CÃES IMPEDEM AÇÃO DE BANDIDOS NO FALSO CONDOMÍNIO

Viaturas da Polícia Municipal de Cotia circulando pelo falso condomínio.
A segurança privada não deu conta da pretensa função.
Mais uma vez, coisa apertou e foram obrigados a pedir socorro.
Assaltantes atacaram um caminhão de entregas numa via próxima, e tentaram refúgio no falso condomínio.
Cães de uma propriedade local deram alarme e os bandidos fugiram.

Estas cenas, relatadas como ocorridas em Dezembro de 2009, mostram a fragilidade destas besteiras que chamam de condomínio.
Mostram que, havendo policiamento público, chamado na hora do aperto e da incompetencia, não seriam necessárias empresas particulares nem fechamento de áreas públicas.
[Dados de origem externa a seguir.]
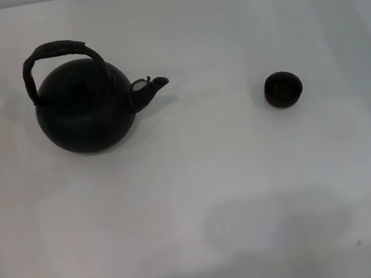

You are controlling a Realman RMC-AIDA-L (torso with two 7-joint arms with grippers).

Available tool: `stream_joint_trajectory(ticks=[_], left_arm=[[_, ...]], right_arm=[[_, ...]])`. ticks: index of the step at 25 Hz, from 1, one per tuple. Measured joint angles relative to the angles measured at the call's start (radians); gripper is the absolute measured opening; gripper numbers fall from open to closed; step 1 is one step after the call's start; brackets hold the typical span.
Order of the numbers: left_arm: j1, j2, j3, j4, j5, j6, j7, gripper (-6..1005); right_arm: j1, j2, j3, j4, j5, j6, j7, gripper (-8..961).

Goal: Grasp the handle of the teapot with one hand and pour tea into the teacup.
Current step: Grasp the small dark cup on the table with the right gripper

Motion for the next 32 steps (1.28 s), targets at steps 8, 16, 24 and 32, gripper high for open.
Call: stream_joint_trajectory(ticks=[8,16,24,32], left_arm=[[0.000,0.000,0.000,-0.003,-0.001,-0.003,0.001,650],[0.006,-0.001,0.002,-0.009,0.000,-0.013,0.000,650],[0.007,0.005,0.009,-0.036,0.119,0.001,0.008,649],[0.003,0.003,0.009,-0.066,0.165,0.016,0.009,649]], right_arm=[[0.016,-0.001,-0.001,-0.003,0.000,-0.012,-0.003,840],[0.034,-0.002,-0.005,-0.008,-0.003,-0.026,0.005,840],[0.056,-0.017,-0.266,-0.124,-0.007,-0.115,0.239,839],[0.028,-0.085,-0.549,-0.463,-0.291,-0.279,0.588,838]])
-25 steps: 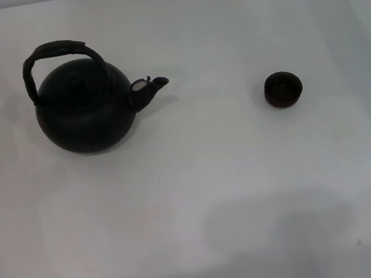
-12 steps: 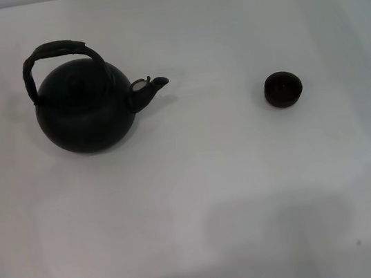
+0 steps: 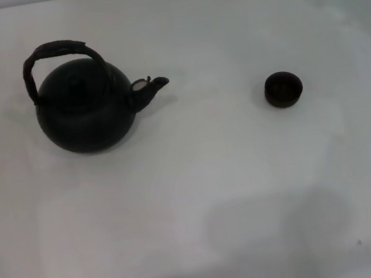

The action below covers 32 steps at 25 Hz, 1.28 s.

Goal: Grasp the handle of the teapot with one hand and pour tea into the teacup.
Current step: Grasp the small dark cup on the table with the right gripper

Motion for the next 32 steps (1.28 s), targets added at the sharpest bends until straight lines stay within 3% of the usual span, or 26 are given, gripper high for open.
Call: stream_joint_trajectory(ticks=[5,8,10,14,19,20,32], left_arm=[[0.000,-0.002,0.000,0.002,0.000,0.001,-0.001,649],[-0.002,-0.002,0.000,0.003,0.000,0.001,-0.001,649],[-0.004,-0.002,-0.002,0.006,0.000,0.001,0.000,649],[-0.008,-0.001,-0.006,0.004,-0.002,0.002,-0.004,651],[-0.012,0.000,-0.008,0.003,-0.004,0.002,-0.005,650],[-0.013,0.000,-0.008,0.003,-0.004,0.002,-0.005,650],[-0.011,-0.002,-0.008,0.001,-0.005,0.001,-0.005,649]], right_arm=[[0.026,-0.043,0.003,-0.223,-0.506,0.066,0.388,838],[0.065,-0.050,0.012,-0.344,-0.767,0.214,0.573,838],[0.078,-0.049,0.011,-0.365,-0.823,0.258,0.616,837],[0.130,-0.018,0.011,-0.443,-1.034,0.390,0.779,837],[0.168,0.062,0.004,-0.561,-1.329,0.450,0.929,837],[0.178,0.070,-0.010,-0.570,-1.368,0.458,0.956,837],[0.271,0.081,-0.361,-0.558,-1.645,0.409,1.272,836]])
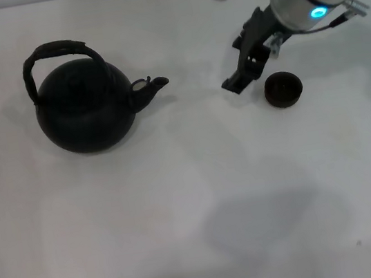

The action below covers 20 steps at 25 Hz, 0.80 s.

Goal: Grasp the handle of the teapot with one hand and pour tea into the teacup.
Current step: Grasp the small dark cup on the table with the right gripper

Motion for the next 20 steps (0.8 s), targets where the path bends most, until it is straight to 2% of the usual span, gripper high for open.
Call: stream_joint_trajectory(ticks=[8,20], left_arm=[[0.004,-0.002,0.000,0.001,0.000,-0.002,-0.001,650],[0.007,-0.002,0.000,0.008,-0.001,0.000,-0.001,650]], right_arm=[[0.070,0.002,-0.077,0.146,-0.039,-0.019,0.077,833],[0.070,0.001,-0.086,0.209,-0.085,-0.045,0.082,824]])
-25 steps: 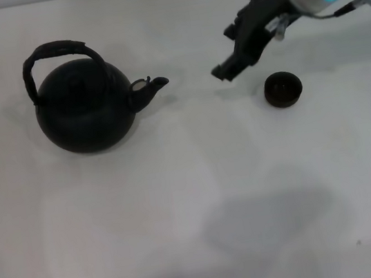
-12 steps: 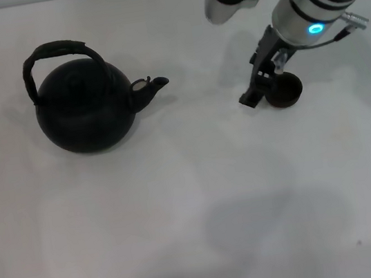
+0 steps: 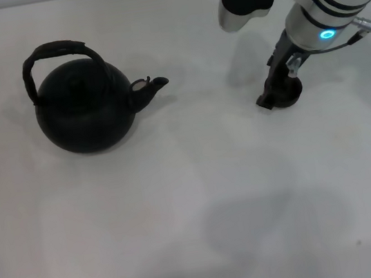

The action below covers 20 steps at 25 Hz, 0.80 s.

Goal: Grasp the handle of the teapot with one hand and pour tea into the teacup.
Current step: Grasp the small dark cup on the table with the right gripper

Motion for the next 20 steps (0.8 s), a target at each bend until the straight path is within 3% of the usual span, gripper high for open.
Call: stream_joint_trajectory(ticks=[20], left_arm=[[-0.009,-0.001,0.000,0.003,0.000,0.003,-0.001,651]], right_arm=[[-0.011,-0.008,0.011,-0.008,-0.025,0.085,0.012,810]])
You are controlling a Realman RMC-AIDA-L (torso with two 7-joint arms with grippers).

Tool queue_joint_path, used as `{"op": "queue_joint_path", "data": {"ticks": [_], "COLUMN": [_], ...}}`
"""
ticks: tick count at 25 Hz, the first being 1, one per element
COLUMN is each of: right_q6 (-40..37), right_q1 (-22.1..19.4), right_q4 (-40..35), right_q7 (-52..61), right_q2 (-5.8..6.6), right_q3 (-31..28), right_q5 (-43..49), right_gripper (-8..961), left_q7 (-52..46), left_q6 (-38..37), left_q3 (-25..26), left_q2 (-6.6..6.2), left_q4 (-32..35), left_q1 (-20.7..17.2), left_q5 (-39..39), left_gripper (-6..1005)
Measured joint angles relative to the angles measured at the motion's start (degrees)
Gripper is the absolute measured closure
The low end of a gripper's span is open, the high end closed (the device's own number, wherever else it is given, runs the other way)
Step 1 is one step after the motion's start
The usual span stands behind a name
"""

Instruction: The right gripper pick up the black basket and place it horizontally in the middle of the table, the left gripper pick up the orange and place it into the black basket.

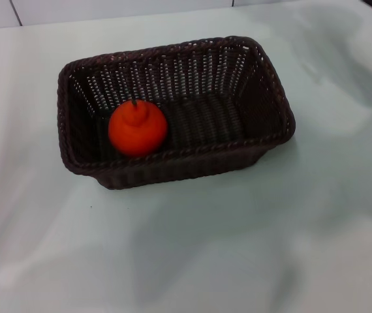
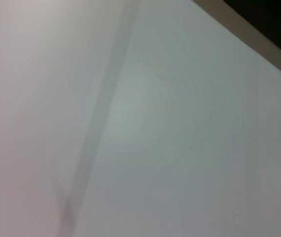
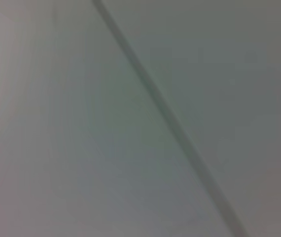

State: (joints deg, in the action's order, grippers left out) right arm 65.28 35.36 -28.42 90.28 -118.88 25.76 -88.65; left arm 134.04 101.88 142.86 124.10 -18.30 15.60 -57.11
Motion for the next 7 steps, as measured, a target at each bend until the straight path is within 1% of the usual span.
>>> {"op": "queue_joint_path", "data": {"ticks": [1,2,3,4,6,7], "right_q6": [-1.1,-1.8,-2.3,-2.5,-2.8,-3.0], "right_q1": [-0.2,-0.4,-0.5,-0.5,-0.5,-0.4], "right_q4": [0.8,1.9,3.2,4.2,5.9,6.3], "right_q7": [-4.2,-8.6,-13.3,-17.4,-26.2,-29.1], "right_q2": [-0.19,-0.31,-0.29,-0.27,-0.22,-0.23], "right_q3": [-0.2,-0.4,-0.7,-0.9,-1.6,-1.8], "right_q5": [-3.1,-6.3,-9.6,-12.3,-17.7,-19.5], "right_gripper": [124,124,124,124,124,124], "left_q7": [0.5,0.5,0.6,1.3,1.6,1.6], "left_q6": [1.9,1.9,2.4,2.7,2.9,2.9], "left_q3": [3.8,3.8,5.0,8.0,9.9,9.9], "left_q2": [0.00,0.00,0.00,0.00,-0.04,-0.04], "left_q4": [1.6,1.6,2.0,3.0,3.4,3.4], "left_q1": [-1.9,-1.9,-2.5,-4.7,-6.3,-6.3], "left_q5": [1.4,1.4,1.8,2.2,2.2,2.2], "left_gripper": [162,162,162,162,162,162]}}
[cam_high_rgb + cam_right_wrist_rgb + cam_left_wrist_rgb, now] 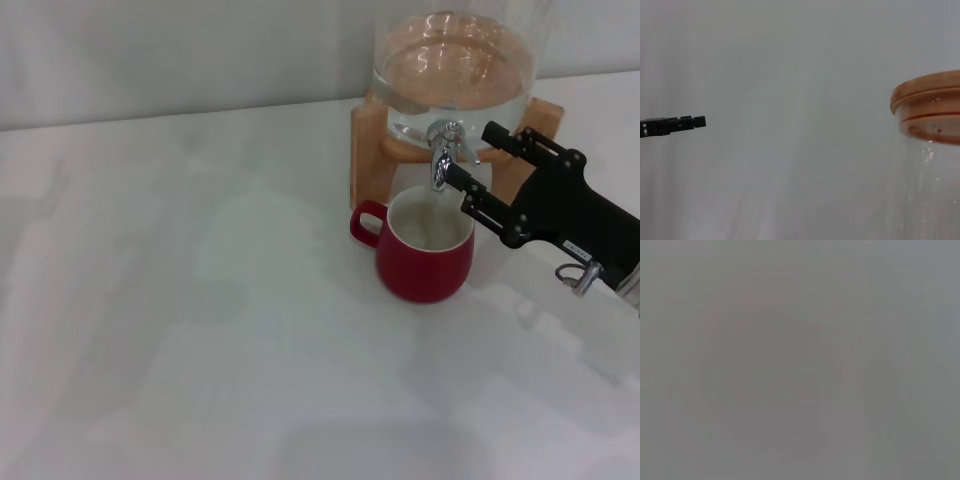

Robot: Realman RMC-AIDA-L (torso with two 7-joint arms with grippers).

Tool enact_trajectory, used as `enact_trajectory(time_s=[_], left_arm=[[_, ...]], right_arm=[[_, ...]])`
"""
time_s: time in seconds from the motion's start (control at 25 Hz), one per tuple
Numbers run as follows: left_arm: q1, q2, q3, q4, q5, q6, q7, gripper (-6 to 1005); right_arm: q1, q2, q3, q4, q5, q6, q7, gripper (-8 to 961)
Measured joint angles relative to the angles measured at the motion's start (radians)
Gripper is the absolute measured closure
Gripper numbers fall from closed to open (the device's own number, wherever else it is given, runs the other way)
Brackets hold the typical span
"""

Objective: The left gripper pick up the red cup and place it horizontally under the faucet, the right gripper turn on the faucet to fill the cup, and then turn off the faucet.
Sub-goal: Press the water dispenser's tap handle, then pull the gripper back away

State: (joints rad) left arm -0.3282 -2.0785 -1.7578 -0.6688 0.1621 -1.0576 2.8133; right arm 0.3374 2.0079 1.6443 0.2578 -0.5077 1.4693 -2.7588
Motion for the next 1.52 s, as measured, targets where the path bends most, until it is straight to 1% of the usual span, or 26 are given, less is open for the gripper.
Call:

A ausência nacional dos governos nas medidas policiais e nas soluções das questões sociais que causam os crimes, é uma das origens da concessão para ocupação precária de Áreas Públicas. Mesmo assim, as atitudes de muita gente deixa ver que há uma complacência das pessoas, também quanto à questão segurança, permitindo e aceitando a colocação de serviços particulares nas áreas públicas. Tal fato é pura confissão e prova do fracasso da gestão da Segurança Pública e da falta de reação da Sociedade na busca de direitos de Cidadania. O fracasso das políticas, tal qual na Saúde Pública, na Escola Pública...também mostra que não dão mais conta da função, porque privatizam muito e se privatiza tudo. Acreditam os favoráveis a tais privatizações precárias, com visão deficiente, que muros, cancelas e guaritas impedirão crimes. Hoje acreditam que áreas públicas cercadas, concedidas a minorias particulares, como no caso de Bairros, e aqui desculpem a necessária e esclarecedora redundância, PÚBLICOS, apelidados de “condomínios”, serão soluções para o problema da insegurança. Vendem esta idéia como sendo salvadora, mas na verdade só engordam os caixas das empresas de serviços de manutenção e segurança privada. E privatizando, cercando, restringindo o acesso e a visão pública, fazem apenas sobrar verbas públicas para conhecidos fins políticos. Meios e fins políticos burladores, muitas vezes, da desejada aplicação pública destas verbas públicas. Parte grande das pessoas, complacentemente, vai deixando entrar estas distorções, ao invés de exigirem as devidas contrapartidas pelos muitos impostos pagos. E hoje em dia, estranhamente, ainda preferem pagar taxas extras mais impostos, somente para serem cercadas e exploradas.